#### [WORK TASK]
In the records that follow, find the line with "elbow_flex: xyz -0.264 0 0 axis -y"; from there, retype every line exactly through the line with "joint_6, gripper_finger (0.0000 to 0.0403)", which also belongs to the answer.
**** DATA EXTRACTS
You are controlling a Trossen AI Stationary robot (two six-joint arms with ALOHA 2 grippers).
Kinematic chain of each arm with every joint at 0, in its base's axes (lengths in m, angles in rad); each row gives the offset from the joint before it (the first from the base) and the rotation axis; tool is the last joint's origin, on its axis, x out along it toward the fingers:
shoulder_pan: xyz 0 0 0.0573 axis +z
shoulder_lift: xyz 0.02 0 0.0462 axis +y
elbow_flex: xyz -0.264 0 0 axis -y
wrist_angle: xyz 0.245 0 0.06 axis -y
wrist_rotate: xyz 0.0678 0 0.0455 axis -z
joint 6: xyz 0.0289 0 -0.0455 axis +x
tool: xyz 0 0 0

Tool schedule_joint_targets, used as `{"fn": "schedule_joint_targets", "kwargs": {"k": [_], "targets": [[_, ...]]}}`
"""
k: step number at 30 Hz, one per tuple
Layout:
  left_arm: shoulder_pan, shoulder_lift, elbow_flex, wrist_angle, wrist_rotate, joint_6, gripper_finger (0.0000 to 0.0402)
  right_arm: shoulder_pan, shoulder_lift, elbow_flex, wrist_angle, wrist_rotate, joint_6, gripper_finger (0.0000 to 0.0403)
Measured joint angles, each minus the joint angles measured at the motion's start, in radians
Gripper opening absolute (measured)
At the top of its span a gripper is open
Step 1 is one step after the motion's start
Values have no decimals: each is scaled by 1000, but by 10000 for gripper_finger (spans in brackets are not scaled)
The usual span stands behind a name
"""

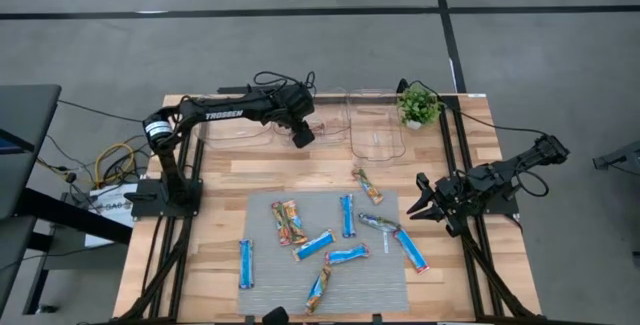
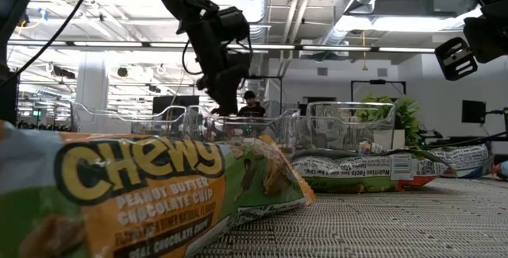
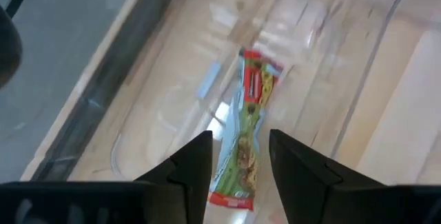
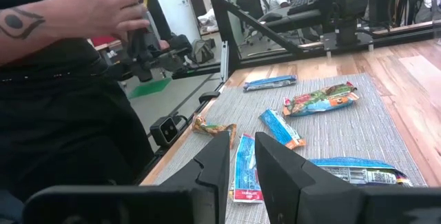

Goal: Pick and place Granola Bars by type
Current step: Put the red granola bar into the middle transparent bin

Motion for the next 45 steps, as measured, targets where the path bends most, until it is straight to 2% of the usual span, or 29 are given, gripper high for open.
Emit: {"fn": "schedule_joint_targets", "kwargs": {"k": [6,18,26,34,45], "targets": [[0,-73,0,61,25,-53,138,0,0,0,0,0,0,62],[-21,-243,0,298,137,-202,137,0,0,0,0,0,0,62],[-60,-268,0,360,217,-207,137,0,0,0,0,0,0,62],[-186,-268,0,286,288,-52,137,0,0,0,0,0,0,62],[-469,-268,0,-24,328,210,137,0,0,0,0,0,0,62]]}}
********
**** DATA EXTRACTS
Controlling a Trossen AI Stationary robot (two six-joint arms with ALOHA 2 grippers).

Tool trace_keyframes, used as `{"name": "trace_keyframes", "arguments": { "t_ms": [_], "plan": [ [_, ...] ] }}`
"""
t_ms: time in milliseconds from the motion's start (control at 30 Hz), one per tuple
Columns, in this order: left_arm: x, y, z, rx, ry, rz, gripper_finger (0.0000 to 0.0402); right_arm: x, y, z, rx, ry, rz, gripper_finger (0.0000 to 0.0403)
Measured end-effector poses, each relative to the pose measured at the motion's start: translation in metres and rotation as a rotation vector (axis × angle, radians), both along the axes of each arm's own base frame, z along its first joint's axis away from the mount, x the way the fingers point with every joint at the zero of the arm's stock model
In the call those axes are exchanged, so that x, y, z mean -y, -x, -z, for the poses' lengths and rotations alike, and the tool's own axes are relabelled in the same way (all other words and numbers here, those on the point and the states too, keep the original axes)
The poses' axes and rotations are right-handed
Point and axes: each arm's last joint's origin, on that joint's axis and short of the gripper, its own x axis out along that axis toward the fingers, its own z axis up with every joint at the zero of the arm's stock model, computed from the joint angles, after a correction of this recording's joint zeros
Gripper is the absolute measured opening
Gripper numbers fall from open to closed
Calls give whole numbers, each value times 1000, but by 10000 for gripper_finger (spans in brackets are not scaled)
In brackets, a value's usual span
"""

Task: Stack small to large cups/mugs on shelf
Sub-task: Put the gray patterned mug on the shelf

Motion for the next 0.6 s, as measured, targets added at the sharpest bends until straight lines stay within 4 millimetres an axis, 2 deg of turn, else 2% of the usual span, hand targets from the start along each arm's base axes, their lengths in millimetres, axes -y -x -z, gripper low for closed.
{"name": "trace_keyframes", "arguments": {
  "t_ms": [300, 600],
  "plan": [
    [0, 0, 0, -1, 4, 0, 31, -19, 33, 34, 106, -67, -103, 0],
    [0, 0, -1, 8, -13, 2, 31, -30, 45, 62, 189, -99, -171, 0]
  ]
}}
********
#### [WRITTEN ANSWER]
elbow_flex: xyz -0.264 0 0 axis -y
wrist_angle: xyz 0.245 0 0.06 axis -y
wrist_rotate: xyz 0.0678 0 0.0455 axis -z
joint 6: xyz 0.0289 0 -0.0455 axis +x
tool: xyz 0 0 0

Tool schedule_joint_targets, used as `{"fn": "schedule_joint_targets", "kwargs": {"k": [_], "targets": [[_, ...]]}}`
"""
k: step number at 30 Hz, one per tuple
Layout:
  left_arm: shoulder_pan, shoulder_lift, elbow_flex, wrist_angle, wrist_rotate, joint_6, gripper_finger (0.0000 to 0.0402)
  right_arm: shoulder_pan, shoulder_lift, elbow_flex, wrist_angle, wrist_rotate, joint_6, gripper_finger (0.0000 to 0.0403)

The answer, as written, is complete.